→ **Try it**: Which lines below fall between the one containing "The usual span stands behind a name" and the one containing "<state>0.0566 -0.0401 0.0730"? Repeat them exactly, counting both of those lines, and add nothing else.

----- Data section -----

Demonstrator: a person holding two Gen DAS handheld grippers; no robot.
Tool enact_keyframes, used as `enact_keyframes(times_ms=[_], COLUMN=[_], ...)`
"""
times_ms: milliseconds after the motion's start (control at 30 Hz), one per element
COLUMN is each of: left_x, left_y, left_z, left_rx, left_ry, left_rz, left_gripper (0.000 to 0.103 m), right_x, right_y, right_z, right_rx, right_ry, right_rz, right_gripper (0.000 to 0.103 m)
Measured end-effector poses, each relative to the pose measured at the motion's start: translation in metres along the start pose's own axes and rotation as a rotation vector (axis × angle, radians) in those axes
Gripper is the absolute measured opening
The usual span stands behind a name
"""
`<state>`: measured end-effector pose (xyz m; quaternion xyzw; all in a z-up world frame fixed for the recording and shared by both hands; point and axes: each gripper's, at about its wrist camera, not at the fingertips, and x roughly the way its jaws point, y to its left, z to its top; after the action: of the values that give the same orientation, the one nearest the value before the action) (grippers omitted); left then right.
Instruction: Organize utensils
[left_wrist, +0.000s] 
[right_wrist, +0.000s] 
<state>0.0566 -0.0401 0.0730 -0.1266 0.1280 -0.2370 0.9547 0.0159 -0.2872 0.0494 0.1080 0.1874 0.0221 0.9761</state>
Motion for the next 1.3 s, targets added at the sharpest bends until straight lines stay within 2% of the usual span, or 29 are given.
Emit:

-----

→ **Response to the exercise**:
The usual span stands behind a name
"""
`<state>`: measured end-effector pose (xyz m; quaternion xyzw; all in a z-up world frame fixed for the recording and shared by both hands; point and axes: each gripper's, at about its wrist camera, not at the fingertips, and x roughly the way its jaws point, y to its left, z to its top; after the action: of the values that give the same orientation, the one nearest the value before the action) (grippers omitted); left then right.
Instruction: Organize utensils
[left_wrist, +0.000s] 
[right_wrist, +0.000s] 
<state>0.0566 -0.0401 0.0730 -0.1266 0.1280 -0.2370 0.9547 0.0159 -0.2872 0.0494 0.1080 0.1874 0.0221 0.9761</state>

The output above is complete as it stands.